= Assigned task =
Leaving every picture out, repeat all of the entries below exactly.

= Supplied entries =
____________
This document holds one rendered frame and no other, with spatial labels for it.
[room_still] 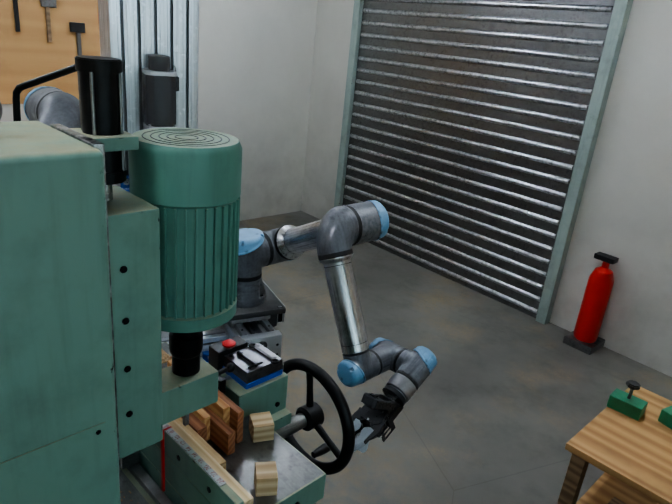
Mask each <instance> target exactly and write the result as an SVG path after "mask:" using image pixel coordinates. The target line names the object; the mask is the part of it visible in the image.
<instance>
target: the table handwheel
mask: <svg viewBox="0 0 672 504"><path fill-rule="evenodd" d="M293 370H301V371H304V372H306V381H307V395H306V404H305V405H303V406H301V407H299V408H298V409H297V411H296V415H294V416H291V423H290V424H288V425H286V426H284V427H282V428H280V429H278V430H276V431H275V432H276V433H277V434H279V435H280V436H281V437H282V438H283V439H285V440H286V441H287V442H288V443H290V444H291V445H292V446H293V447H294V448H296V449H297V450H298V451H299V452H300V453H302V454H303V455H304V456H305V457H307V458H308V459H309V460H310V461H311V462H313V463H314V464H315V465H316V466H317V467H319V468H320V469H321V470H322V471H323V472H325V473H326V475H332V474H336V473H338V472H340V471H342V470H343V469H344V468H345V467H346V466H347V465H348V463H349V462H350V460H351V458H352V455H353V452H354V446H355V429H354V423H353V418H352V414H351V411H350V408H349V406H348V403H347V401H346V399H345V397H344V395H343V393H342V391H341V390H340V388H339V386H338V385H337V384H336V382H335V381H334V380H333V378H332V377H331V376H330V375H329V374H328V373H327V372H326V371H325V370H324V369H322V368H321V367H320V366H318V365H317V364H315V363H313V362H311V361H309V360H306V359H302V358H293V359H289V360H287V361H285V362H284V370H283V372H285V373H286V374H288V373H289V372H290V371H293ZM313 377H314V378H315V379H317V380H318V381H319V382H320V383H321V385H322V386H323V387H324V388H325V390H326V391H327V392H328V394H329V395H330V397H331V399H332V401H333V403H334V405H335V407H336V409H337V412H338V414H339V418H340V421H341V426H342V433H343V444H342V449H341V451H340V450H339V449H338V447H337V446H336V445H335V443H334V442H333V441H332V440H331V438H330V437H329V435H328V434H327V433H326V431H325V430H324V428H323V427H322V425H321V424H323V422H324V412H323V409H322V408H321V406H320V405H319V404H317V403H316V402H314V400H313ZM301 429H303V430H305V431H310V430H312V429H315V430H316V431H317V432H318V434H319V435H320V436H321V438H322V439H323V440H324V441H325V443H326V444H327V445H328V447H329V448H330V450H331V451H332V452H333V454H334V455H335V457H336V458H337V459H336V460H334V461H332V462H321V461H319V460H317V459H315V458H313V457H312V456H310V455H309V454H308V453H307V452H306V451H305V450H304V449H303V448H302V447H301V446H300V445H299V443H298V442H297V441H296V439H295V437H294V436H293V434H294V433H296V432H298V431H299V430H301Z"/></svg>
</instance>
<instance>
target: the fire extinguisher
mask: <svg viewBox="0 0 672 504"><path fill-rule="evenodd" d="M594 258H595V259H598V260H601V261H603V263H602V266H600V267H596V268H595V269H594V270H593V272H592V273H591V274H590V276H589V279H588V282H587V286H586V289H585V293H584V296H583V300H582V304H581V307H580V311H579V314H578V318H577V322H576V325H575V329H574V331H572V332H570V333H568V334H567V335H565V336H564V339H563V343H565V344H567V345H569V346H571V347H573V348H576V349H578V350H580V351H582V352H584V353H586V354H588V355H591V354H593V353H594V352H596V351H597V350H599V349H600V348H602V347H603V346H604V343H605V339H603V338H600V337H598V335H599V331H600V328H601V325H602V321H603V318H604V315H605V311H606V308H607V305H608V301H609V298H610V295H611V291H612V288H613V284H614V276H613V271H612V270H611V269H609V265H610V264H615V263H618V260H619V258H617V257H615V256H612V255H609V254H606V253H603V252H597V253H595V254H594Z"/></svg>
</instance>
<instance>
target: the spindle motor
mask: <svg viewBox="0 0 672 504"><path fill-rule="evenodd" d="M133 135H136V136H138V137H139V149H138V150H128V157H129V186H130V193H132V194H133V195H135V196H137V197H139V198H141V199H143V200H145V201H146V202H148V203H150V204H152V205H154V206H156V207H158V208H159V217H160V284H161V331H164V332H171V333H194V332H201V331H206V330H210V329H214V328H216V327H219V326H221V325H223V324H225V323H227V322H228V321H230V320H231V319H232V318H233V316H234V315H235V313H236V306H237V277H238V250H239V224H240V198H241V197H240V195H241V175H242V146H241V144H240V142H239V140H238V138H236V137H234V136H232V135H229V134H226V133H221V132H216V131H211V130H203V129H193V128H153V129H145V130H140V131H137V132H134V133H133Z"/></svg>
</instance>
____________
= Written solution =
This document holds one rendered frame and no other, with spatial labels for it.
[room_still] 
Mask each <instance> target exactly and write the result as an SVG path after "mask:" using image pixel coordinates. The target line names the object; the mask is the part of it visible in the image.
<instance>
target: the table handwheel
mask: <svg viewBox="0 0 672 504"><path fill-rule="evenodd" d="M293 370H301V371H304V372H306V381H307V395H306V404H305V405H303V406H301V407H299V408H298V409H297V411H296V415H294V416H291V423H290V424H288V425H286V426H284V427H282V428H280V429H278V430H276V431H275V432H276V433H277V434H279V435H280V436H281V437H282V438H283V439H285V440H286V441H287V442H288V443H290V444H291V445H292V446H293V447H294V448H296V449H297V450H298V451H299V452H300V453H302V454H303V455H304V456H305V457H307V458H308V459H309V460H310V461H311V462H313V463H314V464H315V465H316V466H317V467H319V468H320V469H321V470H322V471H323V472H325V473H326V475H332V474H336V473H338V472H340V471H342V470H343V469H344V468H345V467H346V466H347V465H348V463H349V462H350V460H351V458H352V455H353V452H354V446H355V429H354V423H353V418H352V414H351V411H350V408H349V406H348V403H347V401H346V399H345V397H344V395H343V393H342V391H341V390H340V388H339V386H338V385H337V384H336V382H335V381H334V380H333V378H332V377H331V376H330V375H329V374H328V373H327V372H326V371H325V370H324V369H322V368H321V367H320V366H318V365H317V364H315V363H313V362H311V361H309V360H306V359H302V358H293V359H289V360H287V361H285V362H284V370H283V372H285V373H286V374H288V373H289V372H290V371H293ZM313 377H314V378H315V379H317V380H318V381H319V382H320V383H321V385H322V386H323V387H324V388H325V390H326V391H327V392H328V394H329V395H330V397H331V399H332V401H333V403H334V405H335V407H336V409H337V412H338V414H339V418H340V421H341V426H342V433H343V444H342V449H341V451H340V450H339V449H338V447H337V446H336V445H335V443H334V442H333V441H332V440H331V438H330V437H329V435H328V434H327V433H326V431H325V430H324V428H323V427H322V425H321V424H323V422H324V412H323V409H322V408H321V406H320V405H319V404H317V403H316V402H314V400H313ZM301 429H303V430H305V431H310V430H312V429H315V430H316V431H317V432H318V434H319V435H320V436H321V438H322V439H323V440H324V441H325V443H326V444H327V445H328V447H329V448H330V450H331V451H332V452H333V454H334V455H335V457H336V458H337V459H336V460H334V461H332V462H321V461H319V460H317V459H315V458H313V457H312V456H310V455H309V454H308V453H307V452H306V451H305V450H304V449H303V448H302V447H301V446H300V445H299V443H298V442H297V441H296V439H295V437H294V436H293V434H294V433H296V432H298V431H299V430H301Z"/></svg>
</instance>
<instance>
target: the fire extinguisher
mask: <svg viewBox="0 0 672 504"><path fill-rule="evenodd" d="M594 258H595V259H598V260H601V261H603V263H602V266H600V267H596V268H595V269H594V270H593V272H592V273H591V274H590V276H589V279H588V282H587V286H586V289H585V293H584V296H583V300H582V304H581V307H580V311H579V314H578V318H577V322H576V325H575V329H574V331H572V332H570V333H568V334H567V335H565V336H564V339H563V343H565V344H567V345H569V346H571V347H573V348H576V349H578V350H580V351H582V352H584V353H586V354H588V355H591V354H593V353H594V352H596V351H597V350H599V349H600V348H602V347H603V346H604V343H605V339H603V338H600V337H598V335H599V331H600V328H601V325H602V321H603V318H604V315H605V311H606V308H607V305H608V301H609V298H610V295H611V291H612V288H613V284H614V276H613V271H612V270H611V269H609V265H610V264H615V263H618V260H619V258H617V257H615V256H612V255H609V254H606V253H603V252H597V253H595V254H594Z"/></svg>
</instance>
<instance>
target: the spindle motor
mask: <svg viewBox="0 0 672 504"><path fill-rule="evenodd" d="M133 135H136V136H138V137H139V149H138V150H128V157H129V186H130V193H132V194H133V195H135V196H137V197H139V198H141V199H143V200H145V201H146V202H148V203H150V204H152V205H154V206H156V207H158V208H159V217H160V284H161V331H164V332H171V333H194V332H201V331H206V330H210V329H214V328H216V327H219V326H221V325H223V324H225V323H227V322H228V321H230V320H231V319H232V318H233V316H234V315H235V313H236V306H237V277H238V250H239V224H240V198H241V197H240V195H241V175H242V146H241V144H240V142H239V140H238V138H236V137H234V136H232V135H229V134H226V133H221V132H216V131H211V130H203V129H193V128H153V129H145V130H140V131H137V132H134V133H133Z"/></svg>
</instance>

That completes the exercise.